Tricia O'Connor - Analyst
I guess I'm asking the interest rate or your interest expense seems a little higher than I would expect, given that most of your debt is the 7 3/4 notes. Is that all cash interest, the 5.3 that was in the quarter? (indiscernible) there's nothing (indiscernible) kind of amortization or charges in there.
Deborah Wensel - CFO
You're talking about a quarterly number?
Tricia O'Connor - Analyst
Both. I think you mentioned in annual debt service.
Deborah Wensel - CFO
If you're looking at the quarterly interest number, that is not just cash.
Tricia O'Connor - Analyst
Okay.
Deborah Wensel - CFO
And we do have this interest rate swap arrangement on our fixed debt, which we are -- and so we are marking that to market, and that can give us some negative impact on the interest expense line, but it is not cash.
Tricia O'Connor - Analyst
So what do you expect your cash interest expense to be?
Deborah Wensel - CFO
This year it was 18 million, and we wouldn't expect it to -- I guess the only thing that would impact it next year is the underlying LIBOR rate.
Tricia O'Connor - Analyst
And then you talked about the Florida beach renewal and how much was authorized this year. I'm just curious how that compares to historical numbers.
Deborah Wensel - CFO
I'm sorry?
Tricia O'Connor - Analyst
I think you talked about how much has been allocated or budgeted for the hurricane cleanup in Florida and the beach renewal work there.
Deborah Wensel - CFO
There was a supplemental authorization put out there for emergency work. And from that there was, I believe, 56 million specifically identified for dredging, the federal portion of the dredging work to be done down there. And then I also talked about the fact that we see on the horizon here a number of beach projects, a pretty significant number, that are being indicated that they will come out. Now, again, we think that they probably won't all come out, but still it seems that there is a sizable amount of beach work out there that will probably come up for bid this year.
Tricia O'Connor - Analyst
Can you compare it to other years that there haven't been hurricanes, but yet maybe there weren't as many budget pressures? I guess what I'm trying to get at is because of the hurricanes are you getting a lift to what otherwise might be a horrible year, so it's averaging out to be a pretty normal year?
Deborah Wensel - CFO
There is a positive impact that is coming -- I mean for our industry -- coming from the hurricane situation. So yes, I do think that there is some aspect of that clearly that is coming out in this beach number.
Tricia O'Connor - Analyst
Actually, along the same lines, is there any potential -- not necessarily for you guys, just (indiscernible) dredges you have -- but work to be done due to the Tsunami?
Deborah Wensel - CFO
No, I don't think so.
Tricia O'Connor - Analyst
Not a lot of beach damage that would have to be cleaned up?
Deborah Wensel - CFO
Yes, but not probably in the manner that we do dredging.
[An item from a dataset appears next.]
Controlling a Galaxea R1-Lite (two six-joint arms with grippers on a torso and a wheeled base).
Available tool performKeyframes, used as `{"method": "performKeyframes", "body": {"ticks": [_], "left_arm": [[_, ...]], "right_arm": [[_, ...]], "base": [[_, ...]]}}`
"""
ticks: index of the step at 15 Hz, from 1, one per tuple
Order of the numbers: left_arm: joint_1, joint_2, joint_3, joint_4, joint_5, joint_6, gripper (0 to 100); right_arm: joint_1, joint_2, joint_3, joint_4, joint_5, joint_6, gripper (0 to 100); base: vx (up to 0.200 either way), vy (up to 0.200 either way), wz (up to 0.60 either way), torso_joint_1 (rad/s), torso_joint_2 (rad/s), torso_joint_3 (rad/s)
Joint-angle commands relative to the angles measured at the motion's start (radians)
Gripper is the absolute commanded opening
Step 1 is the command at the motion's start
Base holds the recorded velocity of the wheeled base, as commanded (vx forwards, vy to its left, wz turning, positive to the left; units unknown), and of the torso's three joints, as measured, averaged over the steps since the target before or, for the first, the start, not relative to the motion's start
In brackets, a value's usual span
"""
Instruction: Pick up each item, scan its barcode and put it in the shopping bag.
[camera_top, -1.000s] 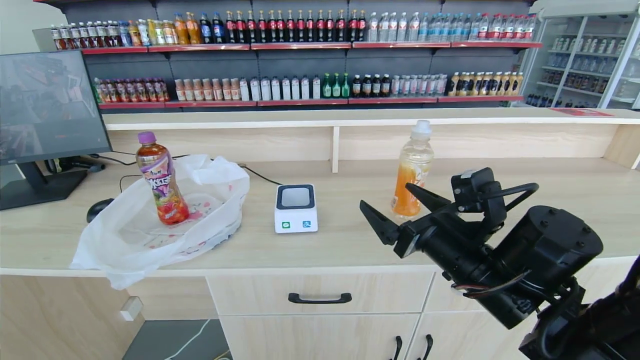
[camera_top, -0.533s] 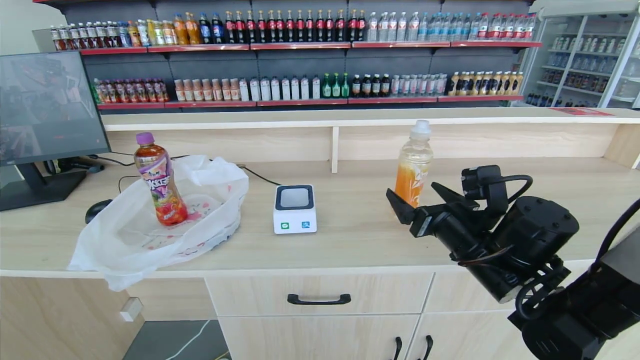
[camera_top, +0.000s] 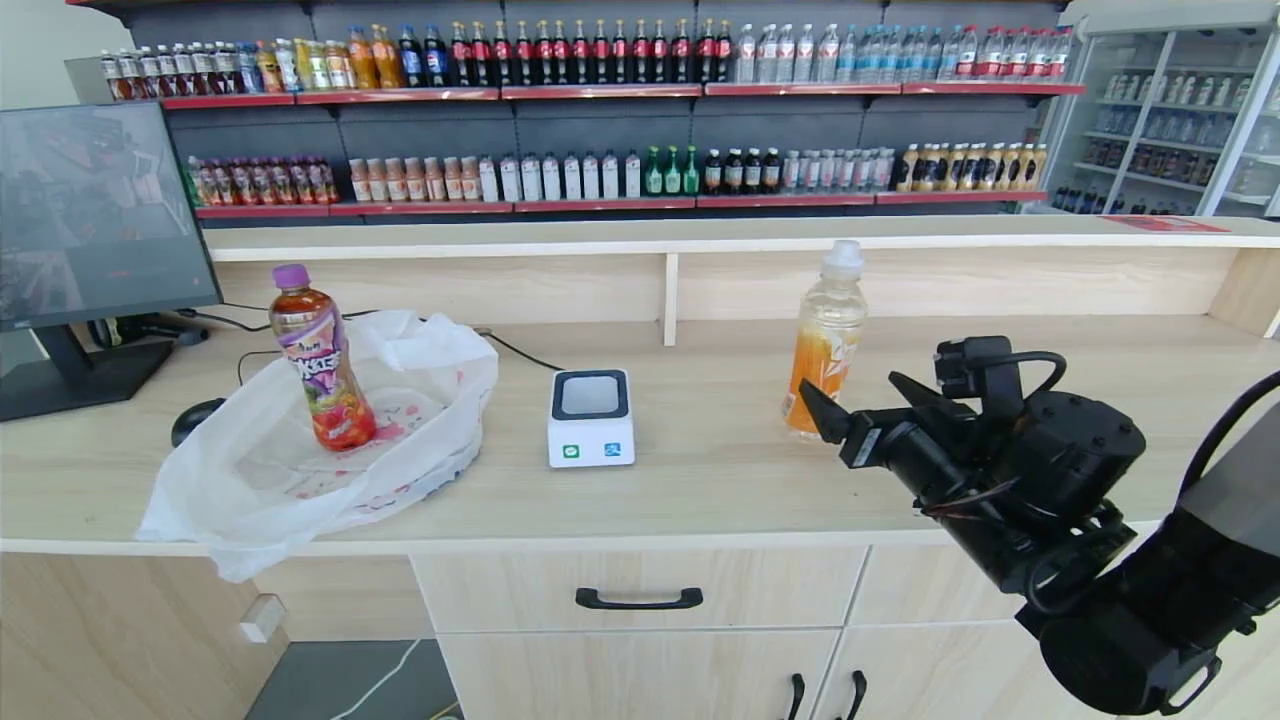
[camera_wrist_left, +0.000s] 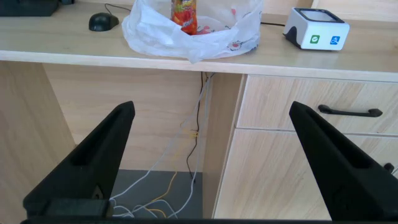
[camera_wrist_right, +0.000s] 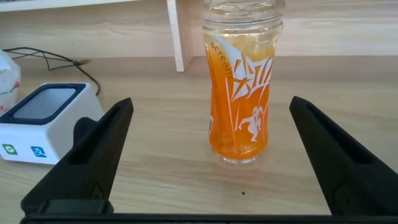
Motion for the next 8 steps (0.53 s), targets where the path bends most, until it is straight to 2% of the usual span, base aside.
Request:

We're really not aware of any substantial work that we would think that would come out there. That would be something we would take a look at.
Tricia O'Connor - Analyst
And then last question, the last caller asked about how you would fund '05 CapEx, but I don't know if you actually gave a number.
Deborah Wensel - CFO
I didn't. We don't have that budget number yet. But clearly at the level of our EBITDA, we feel comfortable that we'll do what cap spending that is necessary.
Tricia O'Connor - Analyst
So basically just a maintenance number?
Deborah Wensel - CFO
Yes.
Tricia O'Connor - Analyst
Okay. Thank you.
Operator
Clark Orsky (ph) with KDP Asset Management.
Clark Orsky - Analyst
Hi. I just wanted to go back to the margins. I mean the 8.6 percent, is that a good number to look at moving into the first quarter?
Deborah Wensel - CFO
You know, it is a very difficult question to answer. When you look at the -- and I'm thinking maybe there's a little confusion here about when we talk about margins and improvements in bid margins and that. When we bid a project, a project is charged with its direct to variable costs and an allocation of fixed costs. And we look at that as contract margin. So when we look to bid, we're looking at contract margins. So we are saying that the contract margins have been lower on our current bids.
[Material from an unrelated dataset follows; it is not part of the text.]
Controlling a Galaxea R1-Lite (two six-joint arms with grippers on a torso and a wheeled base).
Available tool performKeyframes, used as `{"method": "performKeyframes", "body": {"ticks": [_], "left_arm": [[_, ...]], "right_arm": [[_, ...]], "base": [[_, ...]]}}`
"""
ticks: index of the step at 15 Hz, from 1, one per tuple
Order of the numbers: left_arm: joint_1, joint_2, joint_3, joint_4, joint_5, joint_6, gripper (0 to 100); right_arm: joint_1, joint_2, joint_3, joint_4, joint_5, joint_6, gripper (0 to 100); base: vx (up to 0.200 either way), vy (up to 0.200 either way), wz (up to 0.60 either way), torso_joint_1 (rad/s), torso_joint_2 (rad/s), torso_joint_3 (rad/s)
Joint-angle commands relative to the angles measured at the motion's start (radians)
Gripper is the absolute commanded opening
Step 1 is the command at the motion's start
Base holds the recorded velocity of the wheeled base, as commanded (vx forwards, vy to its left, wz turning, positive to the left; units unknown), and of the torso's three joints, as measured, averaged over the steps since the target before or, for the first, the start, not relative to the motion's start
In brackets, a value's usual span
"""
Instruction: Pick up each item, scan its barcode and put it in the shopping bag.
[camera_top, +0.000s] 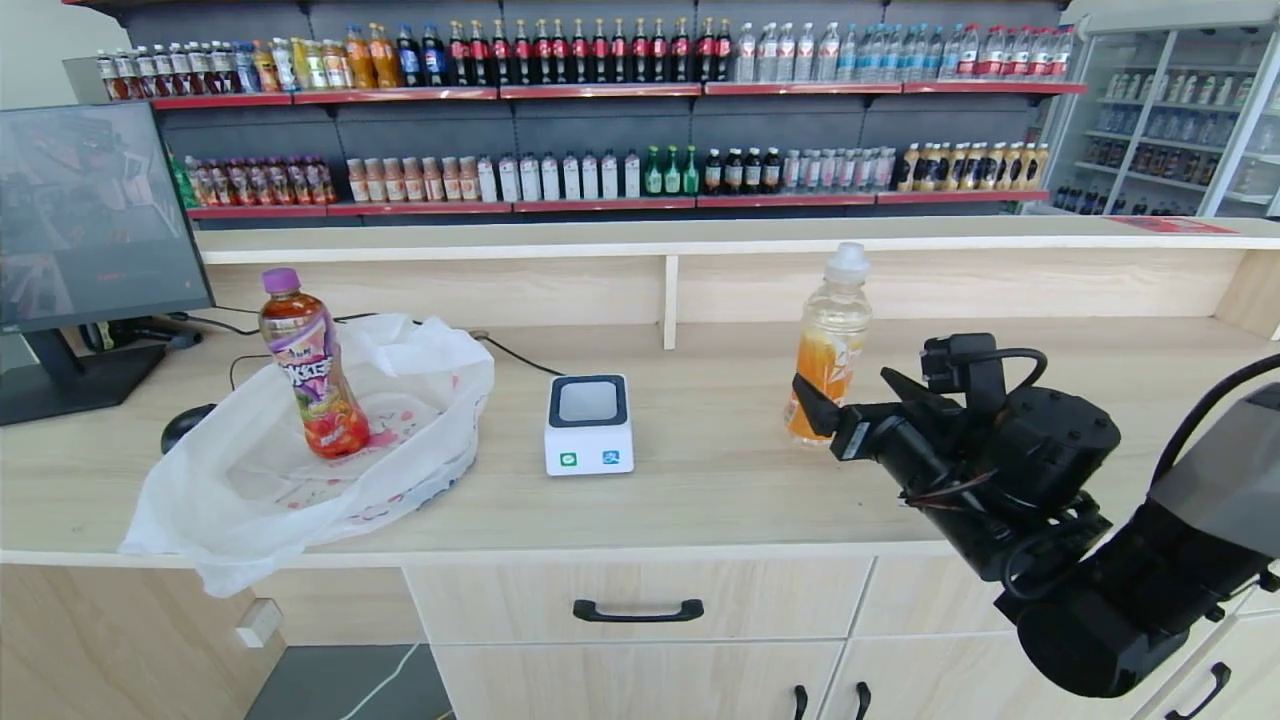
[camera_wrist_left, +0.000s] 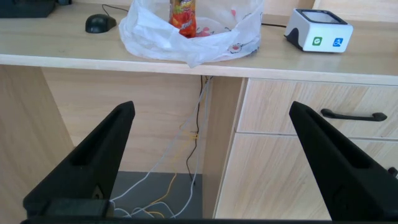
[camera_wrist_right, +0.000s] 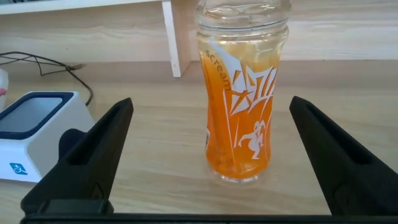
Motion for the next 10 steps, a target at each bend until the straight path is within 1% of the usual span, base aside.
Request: {"method": "performKeyframes", "body": {"ticks": [1, 3, 4, 6, 10], "left_arm": [[0.000, 0.000, 0.000, 0.000, 0.000, 0.000, 100], [0.000, 0.000, 0.000, 0.000, 0.000, 0.000, 100], [0.000, 0.000, 0.000, 0.000, 0.000, 0.000, 100], [0.000, 0.000, 0.000, 0.000, 0.000, -0.001, 100], [0.000, 0.000, 0.000, 0.000, 0.000, 0.000, 100]], "right_arm": [[0.002, 0.064, -0.063, -0.001, -0.001, -0.003, 100], [-0.015, 0.113, -0.129, -0.001, -0.004, -0.004, 100], [-0.020, 0.119, -0.137, -0.001, -0.004, -0.004, 100], [-0.038, 0.159, -0.219, -0.001, -0.004, -0.014, 100], [-0.047, 0.199, -0.275, -0.001, -0.006, -0.024, 100]], "base": [[0.000, 0.000, 0.00, 0.000, 0.00, 0.000], [0.000, 0.000, 0.00, 0.000, 0.00, 0.000], [0.000, 0.000, 0.00, 0.000, 0.00, 0.000], [0.000, 0.000, 0.00, 0.000, 0.00, 0.000], [0.000, 0.000, 0.00, 0.000, 0.00, 0.000]]}}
Now when you get down to the 8.6 percent, you not only have the contract margin that is being affected, but you have over or under allocated your fixed costs. And to the extent that you're significantly underallocating your fixed cost because you don't have so much utilization, that has an impact on the margins as well. So when we talk about going into next year, if our contract margins aren't improving all that much but our utilization is, then our overall margin will increase.
Clark Orsky - Analyst
Okay, that's helpful. I guess the other question was just in general; you said you were hopeful but cautious. How is your visibility now versus a couple quarters ago on your business in '05?
Deborah Wensel - CFO
I wouldn't say that it is much better, because we have about the same amount of visibility. And I would say we've had the same amount of visibility all through '04 as we might have had in '03. But our visibility does not always turn out to be as accurate as it used to be in the past, I guess is kind of the way to look at it. The Corps schedules work to come out to bid off in a schedule, and then we've seen that they're not bidding them. Again, in the past, it wasn't unusual because there was just a postponement. Now there is no funding.
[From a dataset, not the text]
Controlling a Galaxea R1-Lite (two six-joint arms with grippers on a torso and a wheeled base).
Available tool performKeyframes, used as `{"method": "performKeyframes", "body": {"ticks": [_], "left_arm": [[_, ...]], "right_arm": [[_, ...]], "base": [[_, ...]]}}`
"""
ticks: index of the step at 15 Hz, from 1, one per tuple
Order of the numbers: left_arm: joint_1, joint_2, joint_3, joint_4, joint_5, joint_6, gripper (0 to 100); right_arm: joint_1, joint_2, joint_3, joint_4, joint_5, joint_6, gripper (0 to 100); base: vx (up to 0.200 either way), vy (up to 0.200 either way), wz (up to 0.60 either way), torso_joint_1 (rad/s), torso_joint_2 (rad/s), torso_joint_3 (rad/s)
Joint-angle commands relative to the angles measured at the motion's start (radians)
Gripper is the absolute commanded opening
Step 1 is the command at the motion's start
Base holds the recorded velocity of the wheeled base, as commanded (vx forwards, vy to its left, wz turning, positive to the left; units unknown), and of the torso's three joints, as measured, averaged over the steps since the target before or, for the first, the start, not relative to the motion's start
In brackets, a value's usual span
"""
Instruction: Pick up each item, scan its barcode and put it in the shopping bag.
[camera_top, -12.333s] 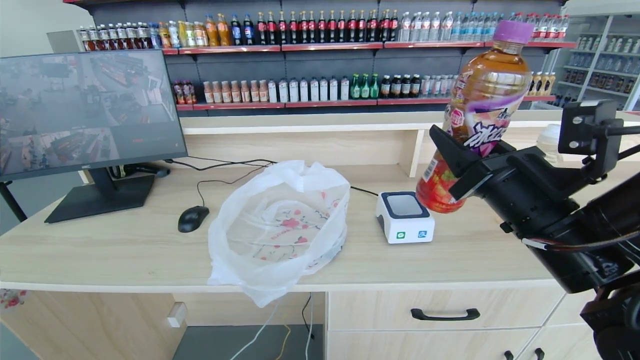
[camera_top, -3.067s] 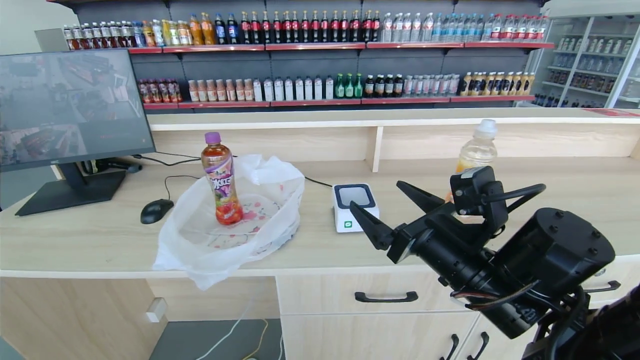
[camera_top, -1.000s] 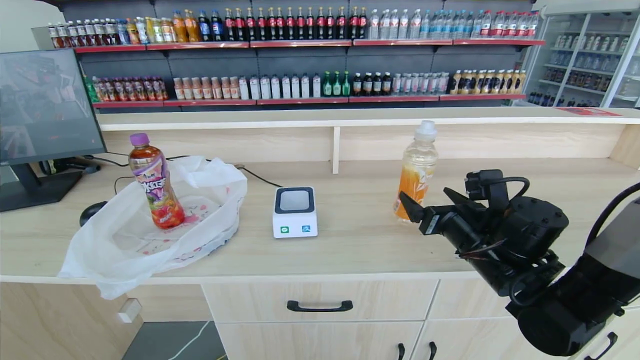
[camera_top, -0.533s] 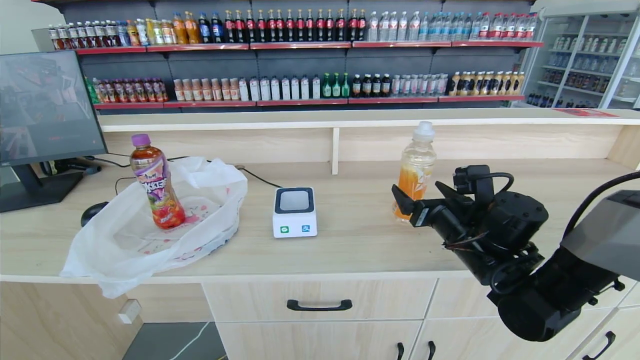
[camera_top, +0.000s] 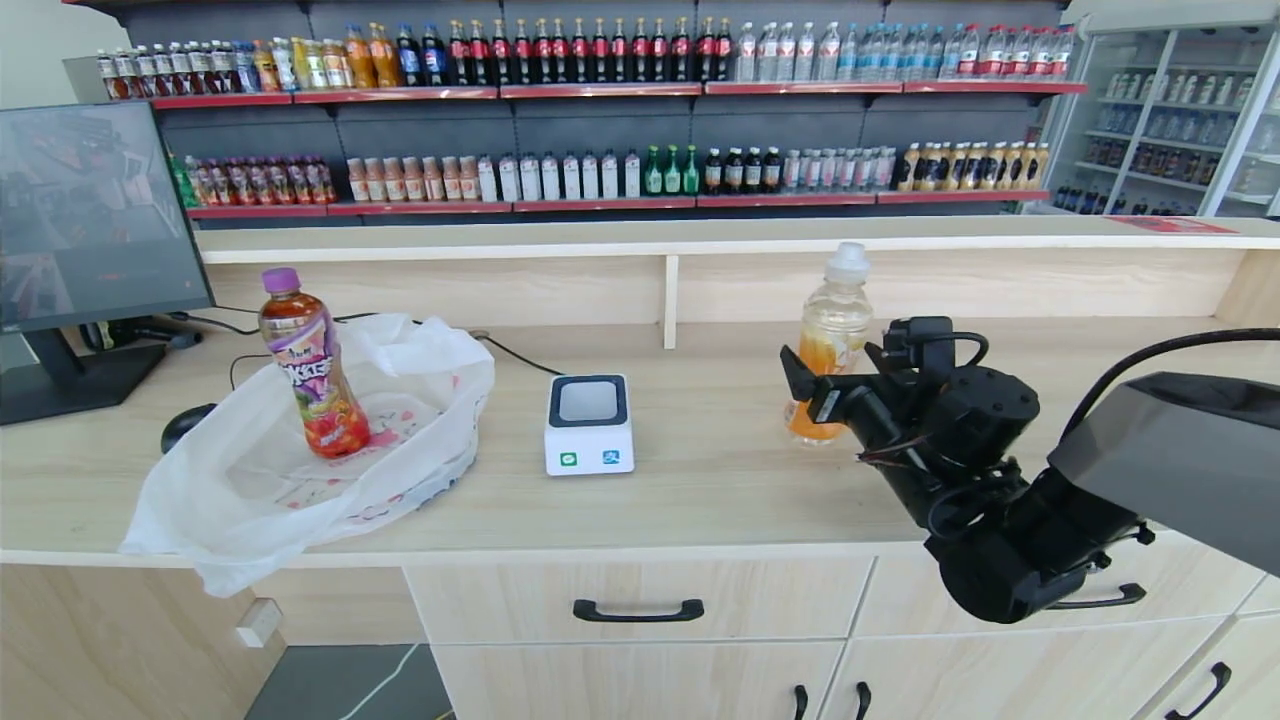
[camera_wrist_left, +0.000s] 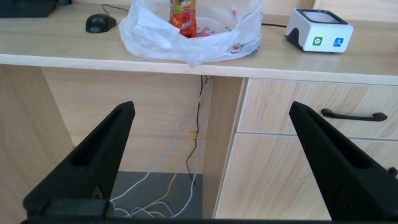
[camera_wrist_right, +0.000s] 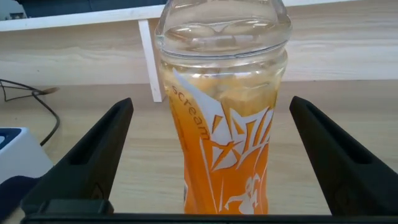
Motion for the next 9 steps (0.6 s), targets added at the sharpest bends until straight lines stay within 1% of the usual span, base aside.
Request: {"method": "performKeyframes", "body": {"ticks": [1, 6, 9], "left_arm": [[0.000, 0.000, 0.000, 0.000, 0.000, 0.000, 100], [0.000, 0.000, 0.000, -0.002, 0.000, -0.002, 100], [0.000, 0.000, 0.000, -0.002, 0.000, -0.002, 100]], "right_arm": [[-0.004, 0.047, -0.049, -0.001, 0.001, -0.003, 100], [-0.004, 0.096, -0.131, -0.001, 0.001, -0.005, 100], [-0.004, 0.115, -0.143, -0.001, -0.011, -0.002, 100]], "base": [[0.000, 0.000, 0.00, 0.000, 0.00, 0.000], [0.000, 0.000, 0.00, 0.000, 0.00, 0.000], [0.000, 0.000, 0.00, 0.000, 0.00, 0.000]]}}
So I don't think the visibility has changed any from 6 months ago. All we can see is that right now, they have generated more work. There is more work on the docket, but we don't know how reliable it is.
Clark Orsky - Analyst
Okay. Your comments about -- the concerns about budget pressure, are you getting any body language from them at all, or is that just sort of observing domestic budget pressure that trickles down to the Corps and everybody else?
Deborah Wensel - CFO
Right, I think we are just more sensitive to it now, so when we hear it in the public domain we say, hey, that can trickle down to us.
Clark Orsky - Analyst
Okay, appreciate it.
Operator
Sarah Thompson of Lehman Brothers.
Sarah Thompson - Analyst
Just two follow-up questions. One is, what is in the 128 million of low bids that weren't in your backlog at the end of the year?
Deborah Wensel - CFO
A number of projects.
Sarah Thompson - Analyst
But nothing big? Because there were a bunch of big ones in the third quarter if I recall.
Deborah Wensel - CFO
Yes. One of the big ones would be the work in Bahrain that we have signed up a portion of and we expect that to increase. That's probably the biggest one I can think of offhand.
Sarah Thompson - Analyst
But nothing substantial. Nothing in the like 50, $60 million number?
Deborah Wensel - CFO
Probably not in that range, but in the 20, and that is substantial.
Sarah Thompson - Analyst
Right, okay. Second question is, you made a comment earlier that you stayed within your covenants for CapEx for the bank agreement of 10.5. Do you have a covenant for 2005 on CapEx?
Deborah Wensel - CFO
Yes, we do, and I believe it is in the range of 12.5.
Sarah Thompson - Analyst
Okay, so we could use that. I know people keep asking you the question and you don't have a number, but we could use that as a proxy?
Deborah Wensel - CFO
Yes.
Sarah Thompson - Analyst
Great, that's all I had. Thank you.
Operator
Ms. Wensel, there are no further questions at this time. If you would please continue.
Deborah Wensel - CFO
Well, if there is no further questions, I thank you for joining our year-end update, and I look forward to conducting my next conference call for the first quarter of 2005, the week of April 18th. Thank you.